In dieser Studie untersuchten Charlotte Janus und Professorin Signe Torekov von der Universität Kopenhagen zusammen mit Forschern des Steno Diabetes Center den Zusammenhang zwischen normaler, täglicher, körperlicher Aktivität und GLP-1-Sekretion bei übergewichtigen Probanden (703 Männern und 623 Frauen). Dabei wurden die Herzfrequenzen der Teilnehmer während ihres normalen täglichen Lebens überwacht, um ihre tägliche Aktivitätsintensität zu bestimmen, das von sitzend bis intensiv reichte. Die GLP-1-Werte wurden vor und nach dem Verzehr von Glukose gemessen, um zu beurteilen, wie sich körperliche Aktivität auf die Sekretion des Hormons auswirkt.

Die Ergebnisse der Studie zeigten, dass eine moderate Trainingsintensität von nur 30 Minuten pro Tag den GLP-1-Spiegel bei Männern erhöhte, nicht aber bei Frauen, die im Durchschnitt nur 20 Minuten pro Tag aktiv waren.

Diabetesrisiko senken durch mehr Bewegung?

„Unsere Studie ist ermutigend, da die Ergebnisse darauf hindeuten, dass die tägliche Aktivität, selbst bei relativ geringer Intensität und für kurze Zeit wie zügiges Gehen, Gärtnern und Spielen mit Enkeln, den Appetit und die Blutzuckerregulierung verbessern könnte“, so Charlotte Janus von der Universität Kopenhagen.

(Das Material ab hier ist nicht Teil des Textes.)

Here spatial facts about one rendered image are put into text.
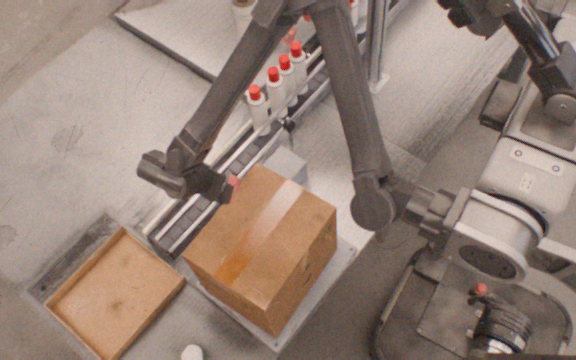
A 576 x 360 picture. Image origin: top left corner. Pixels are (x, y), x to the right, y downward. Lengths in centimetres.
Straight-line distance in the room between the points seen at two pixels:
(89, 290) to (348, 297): 115
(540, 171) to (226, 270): 70
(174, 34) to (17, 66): 165
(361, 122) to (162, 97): 114
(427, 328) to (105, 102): 139
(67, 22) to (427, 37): 230
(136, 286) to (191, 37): 90
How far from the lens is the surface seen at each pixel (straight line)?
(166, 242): 163
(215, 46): 200
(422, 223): 94
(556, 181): 96
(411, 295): 219
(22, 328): 275
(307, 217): 132
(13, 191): 197
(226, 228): 134
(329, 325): 239
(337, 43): 94
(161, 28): 212
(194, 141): 110
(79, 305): 170
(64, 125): 203
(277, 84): 164
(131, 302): 165
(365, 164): 95
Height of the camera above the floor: 232
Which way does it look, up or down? 60 degrees down
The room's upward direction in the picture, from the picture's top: 10 degrees counter-clockwise
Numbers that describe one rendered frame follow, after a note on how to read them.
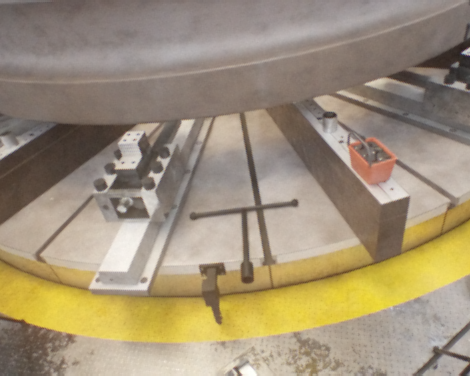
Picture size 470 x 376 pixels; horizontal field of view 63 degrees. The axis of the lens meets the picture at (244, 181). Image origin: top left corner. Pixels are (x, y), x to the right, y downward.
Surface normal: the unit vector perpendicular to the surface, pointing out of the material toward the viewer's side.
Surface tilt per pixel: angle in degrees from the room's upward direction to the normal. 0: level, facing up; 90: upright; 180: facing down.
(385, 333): 0
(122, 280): 90
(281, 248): 0
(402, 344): 0
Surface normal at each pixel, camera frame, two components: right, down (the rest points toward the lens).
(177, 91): -0.03, 0.62
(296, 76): 0.20, 0.58
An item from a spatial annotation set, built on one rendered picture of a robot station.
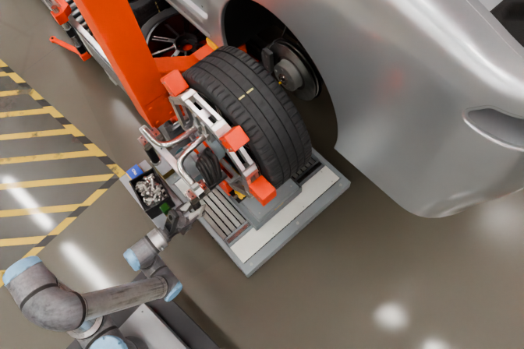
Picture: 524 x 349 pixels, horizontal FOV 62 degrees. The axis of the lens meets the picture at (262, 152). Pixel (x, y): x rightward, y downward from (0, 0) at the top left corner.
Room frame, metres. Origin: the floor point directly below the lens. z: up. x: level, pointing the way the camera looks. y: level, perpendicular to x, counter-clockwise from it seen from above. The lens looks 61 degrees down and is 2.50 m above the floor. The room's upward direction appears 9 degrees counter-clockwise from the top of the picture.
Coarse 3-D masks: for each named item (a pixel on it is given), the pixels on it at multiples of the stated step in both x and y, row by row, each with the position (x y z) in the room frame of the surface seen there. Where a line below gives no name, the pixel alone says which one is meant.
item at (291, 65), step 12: (276, 48) 1.40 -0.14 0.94; (288, 48) 1.33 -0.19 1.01; (276, 60) 1.40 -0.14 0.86; (288, 60) 1.33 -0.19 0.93; (300, 60) 1.26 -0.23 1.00; (276, 72) 1.33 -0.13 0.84; (288, 72) 1.26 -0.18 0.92; (300, 72) 1.26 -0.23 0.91; (312, 72) 1.22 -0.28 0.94; (288, 84) 1.27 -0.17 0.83; (300, 84) 1.25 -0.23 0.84; (312, 84) 1.19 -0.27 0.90; (300, 96) 1.26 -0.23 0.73; (312, 96) 1.19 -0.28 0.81
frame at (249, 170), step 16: (192, 96) 1.06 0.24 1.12; (176, 112) 1.18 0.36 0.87; (192, 112) 1.01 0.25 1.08; (208, 112) 0.98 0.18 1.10; (208, 128) 0.92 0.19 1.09; (224, 128) 0.89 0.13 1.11; (224, 160) 1.02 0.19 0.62; (240, 176) 0.92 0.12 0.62; (256, 176) 0.77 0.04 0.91; (240, 192) 0.82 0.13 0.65
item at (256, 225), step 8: (296, 184) 1.05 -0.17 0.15; (224, 192) 1.06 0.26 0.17; (296, 192) 0.99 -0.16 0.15; (232, 200) 1.01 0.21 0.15; (288, 200) 0.95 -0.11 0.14; (240, 208) 0.95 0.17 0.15; (280, 208) 0.92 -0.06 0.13; (248, 216) 0.90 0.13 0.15; (272, 216) 0.89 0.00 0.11; (256, 224) 0.84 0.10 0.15
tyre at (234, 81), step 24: (192, 72) 1.16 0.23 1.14; (216, 72) 1.11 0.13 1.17; (240, 72) 1.10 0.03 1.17; (264, 72) 1.08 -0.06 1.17; (216, 96) 1.00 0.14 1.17; (240, 96) 0.99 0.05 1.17; (264, 96) 0.99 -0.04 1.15; (288, 96) 0.99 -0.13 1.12; (240, 120) 0.90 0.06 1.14; (264, 120) 0.91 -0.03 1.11; (288, 120) 0.91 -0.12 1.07; (264, 144) 0.83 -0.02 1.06; (288, 144) 0.84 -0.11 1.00; (264, 168) 0.78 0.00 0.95; (288, 168) 0.79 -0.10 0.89
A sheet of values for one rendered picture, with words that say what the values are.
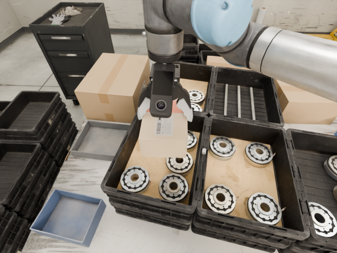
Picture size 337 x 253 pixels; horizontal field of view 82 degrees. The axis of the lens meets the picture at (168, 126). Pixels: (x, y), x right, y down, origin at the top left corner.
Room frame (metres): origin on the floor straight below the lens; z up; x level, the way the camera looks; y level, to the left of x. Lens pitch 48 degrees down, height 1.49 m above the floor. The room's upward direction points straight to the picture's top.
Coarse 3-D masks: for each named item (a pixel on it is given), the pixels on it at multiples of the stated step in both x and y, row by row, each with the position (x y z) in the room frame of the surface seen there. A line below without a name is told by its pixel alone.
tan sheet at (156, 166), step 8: (136, 144) 0.50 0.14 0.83; (136, 152) 0.46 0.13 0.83; (192, 152) 0.46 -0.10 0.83; (136, 160) 0.42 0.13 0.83; (144, 160) 0.42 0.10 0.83; (152, 160) 0.42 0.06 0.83; (160, 160) 0.42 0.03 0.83; (152, 168) 0.38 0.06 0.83; (160, 168) 0.38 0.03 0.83; (192, 168) 0.38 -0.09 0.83; (152, 176) 0.35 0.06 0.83; (160, 176) 0.35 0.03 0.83; (184, 176) 0.35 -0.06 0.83; (192, 176) 0.35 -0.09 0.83; (120, 184) 0.32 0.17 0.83; (152, 184) 0.32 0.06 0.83; (144, 192) 0.29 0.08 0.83; (152, 192) 0.29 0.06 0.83
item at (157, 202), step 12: (132, 120) 0.54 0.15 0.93; (204, 120) 0.54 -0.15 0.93; (204, 132) 0.49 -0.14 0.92; (120, 144) 0.42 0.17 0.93; (204, 144) 0.42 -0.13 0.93; (108, 168) 0.32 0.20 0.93; (108, 192) 0.25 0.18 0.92; (120, 192) 0.24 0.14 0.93; (132, 192) 0.24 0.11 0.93; (156, 204) 0.21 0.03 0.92; (168, 204) 0.21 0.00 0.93; (180, 204) 0.21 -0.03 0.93; (192, 204) 0.21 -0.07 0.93
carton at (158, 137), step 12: (144, 120) 0.35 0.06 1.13; (156, 120) 0.35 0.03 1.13; (168, 120) 0.35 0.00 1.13; (180, 120) 0.35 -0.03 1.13; (144, 132) 0.31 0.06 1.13; (156, 132) 0.31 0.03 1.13; (168, 132) 0.31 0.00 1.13; (180, 132) 0.31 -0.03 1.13; (144, 144) 0.29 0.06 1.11; (156, 144) 0.29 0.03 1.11; (168, 144) 0.29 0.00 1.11; (180, 144) 0.29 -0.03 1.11; (144, 156) 0.29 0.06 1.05; (156, 156) 0.29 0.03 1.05; (168, 156) 0.29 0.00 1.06; (180, 156) 0.29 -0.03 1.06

„Ein höherer GLP-1-Hormonspiegel senkt sowohl das Hungergefühl als auch den Blutzucker und kann daher das Risiko von Fettleibigkeit und Typ-2-Diabetes verringern. Der Zusammenhang zwischen körperlicher Aktivität und GLP-1-Sekretion konnte nur bei Männern festgestellt werden, da es in dieser Studie physiologische Unterschiede und ein allgemein niedrigeres Aktivitätsniveau bei Frauen gab. Es kann auch darauf hindeuten, dass ein bestimmtes Mindestmaß an körperlicher Aktivität erforderlich ist, damit sich die positiven Auswirkungen auf die GLP-1-Werte auswirken, aber es sind weitere Studien erforderlich, um dies zu bestätigen“, fügt Professorin Signe Torekov hinzu.

Diese Ergebnisse deuten darauf hin, dass eine Erhöhung der täglichen Aktivität auf mindestens 30 Minuten pro Tag, wie z.B. Gehen statt Busfahren, das Diabetesrisiko senken und die allgemeine metabolische Gesundheit verbessern könnte. Aktivitäten mit niedriger Intensität sind viel besser erreichbar als hochintensive Übungen, die für einige Menschen zeitaufwendig oder zu körperlich anstrengend sein können.

„Wenn Sie nicht die Zeit oder die Möglichkeit haben, sich intensiv zu bewegen, kann die Erhöhung des täglichen körperlichen Aktivitätsniveaus immer noch die GLP-1-Produktion beeinflussen und positive Auswirkungen auf Ihre Gesundheit haben“, empfiehlt Janus.

Dieser Beitrag beschäftigt sich mit einem medizinischen Thema, einem Gesundheitsthema oder einem oder mehreren Krankheitsbildern. Dieser Artikel dient nicht der Selbst-Diagnose und ersetzt auch keine Diagnose durch einen Arzt oder Facharzt. Bitte lesen und beachten Sie hier auch den Hinweis zu Gesundheitsthemen!